Aim of the task >>
Print the listing below exactly, images excluded.

= Beginning of Section =

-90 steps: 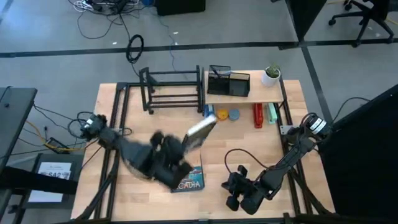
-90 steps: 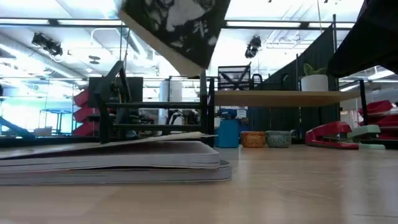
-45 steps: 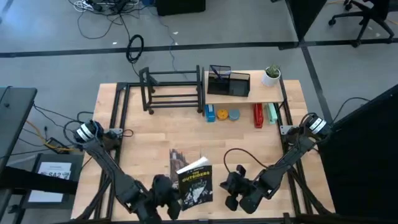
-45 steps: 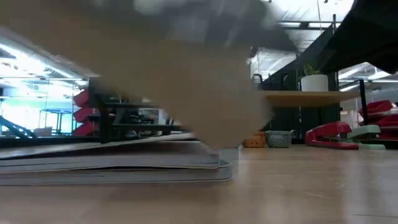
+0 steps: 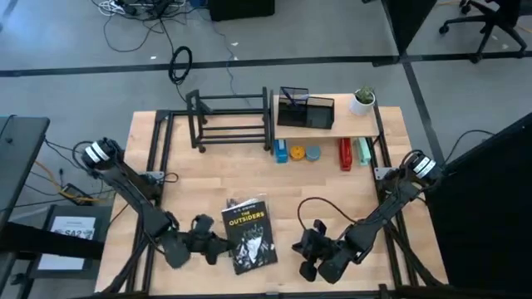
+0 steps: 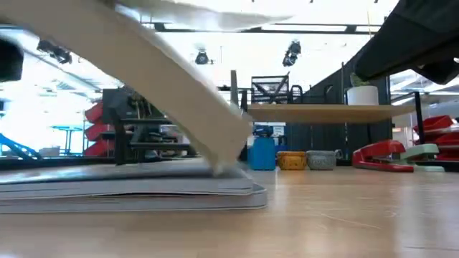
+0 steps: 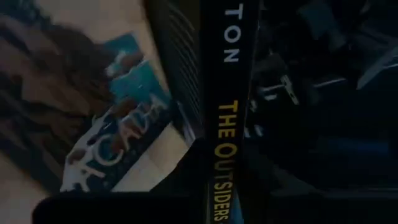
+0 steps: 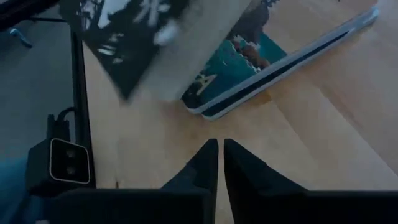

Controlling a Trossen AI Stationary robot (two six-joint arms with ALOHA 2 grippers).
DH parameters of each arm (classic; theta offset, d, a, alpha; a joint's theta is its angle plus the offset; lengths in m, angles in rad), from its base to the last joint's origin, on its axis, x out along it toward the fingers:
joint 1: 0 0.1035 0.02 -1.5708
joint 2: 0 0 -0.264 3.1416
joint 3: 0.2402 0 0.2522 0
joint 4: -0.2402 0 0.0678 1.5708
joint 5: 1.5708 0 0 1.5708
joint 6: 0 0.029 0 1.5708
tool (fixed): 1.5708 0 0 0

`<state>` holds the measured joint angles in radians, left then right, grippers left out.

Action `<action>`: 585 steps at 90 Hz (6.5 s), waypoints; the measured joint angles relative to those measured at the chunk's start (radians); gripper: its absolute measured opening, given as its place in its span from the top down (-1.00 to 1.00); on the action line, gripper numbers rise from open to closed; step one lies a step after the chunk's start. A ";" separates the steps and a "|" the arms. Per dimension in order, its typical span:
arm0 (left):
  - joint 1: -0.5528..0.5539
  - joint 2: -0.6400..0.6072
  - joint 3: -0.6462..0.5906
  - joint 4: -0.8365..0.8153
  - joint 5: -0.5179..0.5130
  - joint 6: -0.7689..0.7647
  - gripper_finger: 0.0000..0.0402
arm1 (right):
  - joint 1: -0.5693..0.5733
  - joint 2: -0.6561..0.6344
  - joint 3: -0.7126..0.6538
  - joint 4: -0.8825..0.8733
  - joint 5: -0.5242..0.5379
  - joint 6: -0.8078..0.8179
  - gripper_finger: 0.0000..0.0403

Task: Stock shelves
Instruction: Remove the black book from the book shelf, then adjust the books on the center of the table, then remove the purple ballpen from the pen holder

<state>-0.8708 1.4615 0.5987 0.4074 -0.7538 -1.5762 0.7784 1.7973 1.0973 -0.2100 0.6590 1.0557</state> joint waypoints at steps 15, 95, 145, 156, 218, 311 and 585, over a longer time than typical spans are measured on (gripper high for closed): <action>0.016 0.010 -0.129 0.115 -0.023 -0.068 0.80 | 0.000 0.000 0.000 -0.001 -0.001 0.003 1.00; 0.132 0.011 -0.160 0.082 0.022 -0.084 0.61 | -0.010 0.000 0.000 0.000 -0.008 0.007 0.99; 0.129 0.012 -0.160 0.013 0.059 -0.022 0.60 | -0.010 0.000 0.000 -0.001 -0.008 0.007 0.99; 0.129 0.012 -0.160 -0.012 0.072 -0.024 0.51 | -0.010 0.000 0.000 -0.001 -0.008 0.007 1.00; 0.128 -0.040 0.047 -0.485 0.395 -0.032 0.35 | -0.141 0.000 0.000 0.043 -0.220 -0.065 1.00; 0.091 0.232 0.262 -0.684 0.552 -0.056 0.76 | -0.394 0.130 0.001 -0.005 -0.390 -0.168 1.00; 0.214 0.237 0.520 -0.941 0.067 0.211 1.00 | -0.629 -0.935 0.000 -0.237 0.082 -0.893 0.63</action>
<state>-0.6567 1.6989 1.1191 -0.5334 -0.6865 -1.3651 0.1495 0.8622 1.0977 -0.4468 0.7407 0.1624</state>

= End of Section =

Written solution >>
-90 steps: 
-90 steps: 
-45 steps: 
-45 steps: 
+0 steps: 
+0 steps: 
+0 steps: 
+0 steps: 

Controlling a Trossen AI Stationary robot (two six-joint arms with ALOHA 2 grippers).
DH parameters of each arm (classic; theta offset, d, a, alpha; a joint's theta is its angle plus the offset; lengths in m, angles in rad), from its base to the last joint's origin, on its axis, x out along it toward the fingers:
joint 1: 0 0.1035 0.02 -1.5708
joint 2: 0 0 -0.264 3.1416
joint 3: 0.2402 0 0.2522 0
joint 4: -0.2402 0 0.0678 1.5708
joint 5: 1.5708 0 0 1.5708
joint 6: 0 0.029 0 1.5708
tool (fixed): 1.5708 0 0 0

`<state>` holds the measured joint angles in radians, left then right, grippers left out.

Action `<action>`: 585 steps at 90 Hz (6.5 s), waypoints; the measured joint angles relative to those measured at the chunk's start (radians); gripper: its absolute measured opening, given as its place in its span from the top down (-1.00 to 1.00); on the action line, gripper numbers rise from open to closed; step one lies a step after the chunk's start. A ";" separates the steps and a "|" the arms. Per dimension in order, its typical span:
arm0 (left):
  - joint 1: -0.5528..0.5539
  - joint 2: -0.6400..0.6072
  - joint 3: -0.6462..0.5906
  - joint 4: -0.8365..0.8153
  - joint 5: -0.5179..0.5130
  - joint 6: -0.7689..0.7647
  - gripper_finger: 0.0000..0.0402
arm1 (right):
  - joint 1: -0.5693..0.5733
  - joint 2: -0.6561..0.6344
  - joint 3: -0.7126..0.6538
  - joint 4: -0.8825..0.8733
  - joint 5: -0.5242..0.5379
  - joint 6: -0.8078..0.8179
  - gripper_finger: 0.0000..0.0403

Task: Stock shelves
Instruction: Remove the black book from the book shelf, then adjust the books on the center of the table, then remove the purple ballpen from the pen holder

<state>-0.8708 1.4615 0.5987 0.4074 -0.7538 -1.5762 0.7784 1.7973 1.0973 -0.2100 0.6590 1.0557</state> joint waypoints at steps 15, 95, 145, 156, 218, 311 and 585, over a longer time than typical spans are measured on (gripper high for closed): <action>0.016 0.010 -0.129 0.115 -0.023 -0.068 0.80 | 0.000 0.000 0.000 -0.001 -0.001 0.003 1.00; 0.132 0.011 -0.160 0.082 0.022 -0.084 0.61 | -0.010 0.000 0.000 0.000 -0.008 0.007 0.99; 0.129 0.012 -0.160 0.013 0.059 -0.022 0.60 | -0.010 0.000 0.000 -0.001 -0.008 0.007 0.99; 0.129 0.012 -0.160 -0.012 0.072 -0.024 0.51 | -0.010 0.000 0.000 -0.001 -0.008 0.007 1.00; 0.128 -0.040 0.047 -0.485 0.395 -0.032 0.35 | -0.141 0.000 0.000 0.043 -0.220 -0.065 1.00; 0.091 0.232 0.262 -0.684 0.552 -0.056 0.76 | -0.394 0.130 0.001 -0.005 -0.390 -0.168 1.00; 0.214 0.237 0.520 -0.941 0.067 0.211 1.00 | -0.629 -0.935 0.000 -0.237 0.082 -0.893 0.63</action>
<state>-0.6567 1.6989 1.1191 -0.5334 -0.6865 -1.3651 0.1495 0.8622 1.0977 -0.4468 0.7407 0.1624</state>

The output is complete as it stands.